## WORK TASK
Print only the closing part of the entries. It starts at the line containing "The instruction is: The" and includes the final line, exactly as written.

## DATA LISTING
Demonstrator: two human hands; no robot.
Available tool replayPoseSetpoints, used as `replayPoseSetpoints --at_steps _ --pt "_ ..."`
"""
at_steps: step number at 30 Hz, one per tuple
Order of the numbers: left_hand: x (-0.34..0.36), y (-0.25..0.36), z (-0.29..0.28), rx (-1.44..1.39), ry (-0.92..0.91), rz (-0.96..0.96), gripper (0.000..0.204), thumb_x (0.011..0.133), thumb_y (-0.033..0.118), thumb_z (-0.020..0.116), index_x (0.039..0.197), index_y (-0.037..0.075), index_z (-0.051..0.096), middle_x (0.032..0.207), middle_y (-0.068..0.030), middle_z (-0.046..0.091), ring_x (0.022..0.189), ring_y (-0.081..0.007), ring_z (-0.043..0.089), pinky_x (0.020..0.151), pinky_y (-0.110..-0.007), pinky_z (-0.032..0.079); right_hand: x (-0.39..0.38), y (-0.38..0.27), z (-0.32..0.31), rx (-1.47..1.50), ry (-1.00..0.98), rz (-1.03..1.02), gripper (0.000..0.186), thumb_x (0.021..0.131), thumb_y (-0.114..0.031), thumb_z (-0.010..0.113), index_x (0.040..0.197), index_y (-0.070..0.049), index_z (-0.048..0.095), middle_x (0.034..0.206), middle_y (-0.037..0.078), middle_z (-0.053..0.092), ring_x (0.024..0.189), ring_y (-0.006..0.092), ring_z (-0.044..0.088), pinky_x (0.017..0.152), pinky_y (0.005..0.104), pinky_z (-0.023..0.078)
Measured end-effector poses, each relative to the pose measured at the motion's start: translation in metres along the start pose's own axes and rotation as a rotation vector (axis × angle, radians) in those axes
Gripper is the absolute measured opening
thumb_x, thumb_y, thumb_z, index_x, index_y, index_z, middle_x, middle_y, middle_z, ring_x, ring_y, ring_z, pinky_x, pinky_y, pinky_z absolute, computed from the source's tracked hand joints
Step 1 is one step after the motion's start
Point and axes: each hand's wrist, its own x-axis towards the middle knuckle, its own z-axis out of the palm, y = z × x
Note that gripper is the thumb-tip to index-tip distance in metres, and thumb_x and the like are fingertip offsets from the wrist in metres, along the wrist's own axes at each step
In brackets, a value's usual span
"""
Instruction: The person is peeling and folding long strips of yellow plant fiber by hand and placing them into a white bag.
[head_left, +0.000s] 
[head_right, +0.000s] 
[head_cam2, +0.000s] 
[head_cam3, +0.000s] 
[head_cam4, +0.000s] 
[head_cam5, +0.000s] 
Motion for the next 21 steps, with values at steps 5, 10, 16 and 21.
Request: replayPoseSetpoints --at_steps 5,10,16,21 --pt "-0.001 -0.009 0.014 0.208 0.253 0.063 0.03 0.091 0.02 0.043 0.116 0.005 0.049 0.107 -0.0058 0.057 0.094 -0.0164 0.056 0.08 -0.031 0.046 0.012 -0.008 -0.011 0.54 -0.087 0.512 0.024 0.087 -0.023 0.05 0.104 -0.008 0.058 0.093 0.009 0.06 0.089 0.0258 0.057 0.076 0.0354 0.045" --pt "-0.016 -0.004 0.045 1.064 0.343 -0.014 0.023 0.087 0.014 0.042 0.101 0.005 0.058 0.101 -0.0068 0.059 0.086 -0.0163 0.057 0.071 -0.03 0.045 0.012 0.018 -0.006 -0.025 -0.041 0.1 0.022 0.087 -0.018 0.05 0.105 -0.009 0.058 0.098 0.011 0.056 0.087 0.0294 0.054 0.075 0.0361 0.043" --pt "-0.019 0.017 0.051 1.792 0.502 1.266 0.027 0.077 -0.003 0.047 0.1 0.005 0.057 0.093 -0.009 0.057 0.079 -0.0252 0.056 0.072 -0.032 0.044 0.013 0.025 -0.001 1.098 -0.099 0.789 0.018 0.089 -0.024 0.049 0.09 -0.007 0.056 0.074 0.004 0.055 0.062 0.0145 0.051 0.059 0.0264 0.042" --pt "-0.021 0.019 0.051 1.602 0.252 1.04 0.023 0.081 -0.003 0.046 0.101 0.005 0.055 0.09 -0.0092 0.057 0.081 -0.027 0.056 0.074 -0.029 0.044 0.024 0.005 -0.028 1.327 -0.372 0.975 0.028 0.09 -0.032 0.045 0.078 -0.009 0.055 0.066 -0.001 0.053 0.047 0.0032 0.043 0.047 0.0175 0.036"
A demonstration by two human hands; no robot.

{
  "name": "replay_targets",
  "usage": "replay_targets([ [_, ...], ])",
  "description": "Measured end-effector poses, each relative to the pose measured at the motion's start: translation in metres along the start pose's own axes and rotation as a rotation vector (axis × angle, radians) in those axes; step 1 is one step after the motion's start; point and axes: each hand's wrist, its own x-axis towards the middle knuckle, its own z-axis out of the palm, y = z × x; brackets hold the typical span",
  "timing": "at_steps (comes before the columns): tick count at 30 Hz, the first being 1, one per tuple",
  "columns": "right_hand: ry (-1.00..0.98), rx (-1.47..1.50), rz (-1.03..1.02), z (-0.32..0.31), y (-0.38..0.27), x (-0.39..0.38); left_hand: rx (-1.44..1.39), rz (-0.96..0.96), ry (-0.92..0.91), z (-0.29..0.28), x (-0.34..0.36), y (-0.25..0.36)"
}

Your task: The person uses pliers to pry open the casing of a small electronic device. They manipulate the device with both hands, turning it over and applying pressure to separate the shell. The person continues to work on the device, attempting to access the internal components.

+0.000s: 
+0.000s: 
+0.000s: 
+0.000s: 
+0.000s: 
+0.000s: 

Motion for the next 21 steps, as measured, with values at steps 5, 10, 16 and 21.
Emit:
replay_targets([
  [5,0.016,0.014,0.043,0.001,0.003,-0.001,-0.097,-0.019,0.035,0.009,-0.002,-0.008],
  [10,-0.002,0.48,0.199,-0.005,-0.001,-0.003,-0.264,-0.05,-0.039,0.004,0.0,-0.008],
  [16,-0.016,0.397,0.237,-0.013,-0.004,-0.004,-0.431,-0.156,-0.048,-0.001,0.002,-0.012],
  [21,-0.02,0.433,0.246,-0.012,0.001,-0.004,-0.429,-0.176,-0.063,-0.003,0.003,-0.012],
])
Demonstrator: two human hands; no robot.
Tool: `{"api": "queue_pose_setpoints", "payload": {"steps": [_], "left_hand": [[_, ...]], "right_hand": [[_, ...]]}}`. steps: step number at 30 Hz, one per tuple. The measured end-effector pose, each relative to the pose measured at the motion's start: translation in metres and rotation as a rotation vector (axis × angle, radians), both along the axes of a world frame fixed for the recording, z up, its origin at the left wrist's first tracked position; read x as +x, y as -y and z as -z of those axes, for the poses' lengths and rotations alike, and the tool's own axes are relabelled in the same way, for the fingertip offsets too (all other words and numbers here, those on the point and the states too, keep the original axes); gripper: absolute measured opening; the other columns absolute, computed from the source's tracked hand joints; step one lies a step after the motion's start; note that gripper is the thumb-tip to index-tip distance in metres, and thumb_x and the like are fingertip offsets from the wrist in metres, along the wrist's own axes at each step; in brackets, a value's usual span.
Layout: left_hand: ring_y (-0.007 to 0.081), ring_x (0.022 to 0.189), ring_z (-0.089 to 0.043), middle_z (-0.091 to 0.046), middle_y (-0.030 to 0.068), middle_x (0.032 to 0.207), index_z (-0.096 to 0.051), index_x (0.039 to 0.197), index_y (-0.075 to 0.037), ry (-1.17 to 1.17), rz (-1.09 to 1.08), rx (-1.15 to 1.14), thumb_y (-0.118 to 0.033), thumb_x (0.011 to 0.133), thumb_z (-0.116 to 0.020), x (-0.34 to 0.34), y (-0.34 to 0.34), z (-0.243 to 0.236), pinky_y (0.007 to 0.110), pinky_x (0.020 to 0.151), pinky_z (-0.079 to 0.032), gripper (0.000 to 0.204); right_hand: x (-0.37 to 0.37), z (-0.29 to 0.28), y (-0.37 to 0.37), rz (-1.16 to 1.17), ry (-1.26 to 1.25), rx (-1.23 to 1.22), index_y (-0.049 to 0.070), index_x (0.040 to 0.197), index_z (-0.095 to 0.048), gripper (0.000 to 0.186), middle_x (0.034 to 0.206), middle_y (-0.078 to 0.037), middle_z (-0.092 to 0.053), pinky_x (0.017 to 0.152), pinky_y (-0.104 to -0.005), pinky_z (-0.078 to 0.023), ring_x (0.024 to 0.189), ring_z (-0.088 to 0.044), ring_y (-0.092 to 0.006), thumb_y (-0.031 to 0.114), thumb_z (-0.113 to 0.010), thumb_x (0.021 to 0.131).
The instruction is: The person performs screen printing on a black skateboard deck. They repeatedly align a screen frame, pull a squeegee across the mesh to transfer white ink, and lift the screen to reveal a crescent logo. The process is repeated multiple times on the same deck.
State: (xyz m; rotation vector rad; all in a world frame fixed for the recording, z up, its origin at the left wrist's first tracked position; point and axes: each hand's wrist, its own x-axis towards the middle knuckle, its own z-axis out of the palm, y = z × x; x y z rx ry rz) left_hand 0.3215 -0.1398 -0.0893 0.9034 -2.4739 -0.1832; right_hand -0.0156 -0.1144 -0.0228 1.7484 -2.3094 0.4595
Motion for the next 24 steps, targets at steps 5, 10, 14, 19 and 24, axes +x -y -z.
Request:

## THE COMPLETED TASK
The instruction is: The person performs screen printing on a black skateboard deck. They repeatedly align a screen frame, pull a squeegee across the mesh to transfer white ink, and lift the screen to reveal a crescent logo. The process is repeated multiple times on the same deck.
State: (xyz m; rotation vector rad; all in a world frame fixed for the recording, z up, its origin at the left wrist's first tracked position; point and axes: each hand's wrist, its own x-axis towards the middle knuckle, its own z-axis out of the palm, y = z × x; x y z rx ry rz) left_hand 0.3215 -0.1398 -0.0893 0.9034 -2.4739 -0.1832; right_hand -0.0156 -0.1144 -0.0228 1.7484 -2.3094 0.4595
Motion for the next 24 steps, targets at steps 5, 10, 14, 19 and 24, axes +x -y -z.
Request:

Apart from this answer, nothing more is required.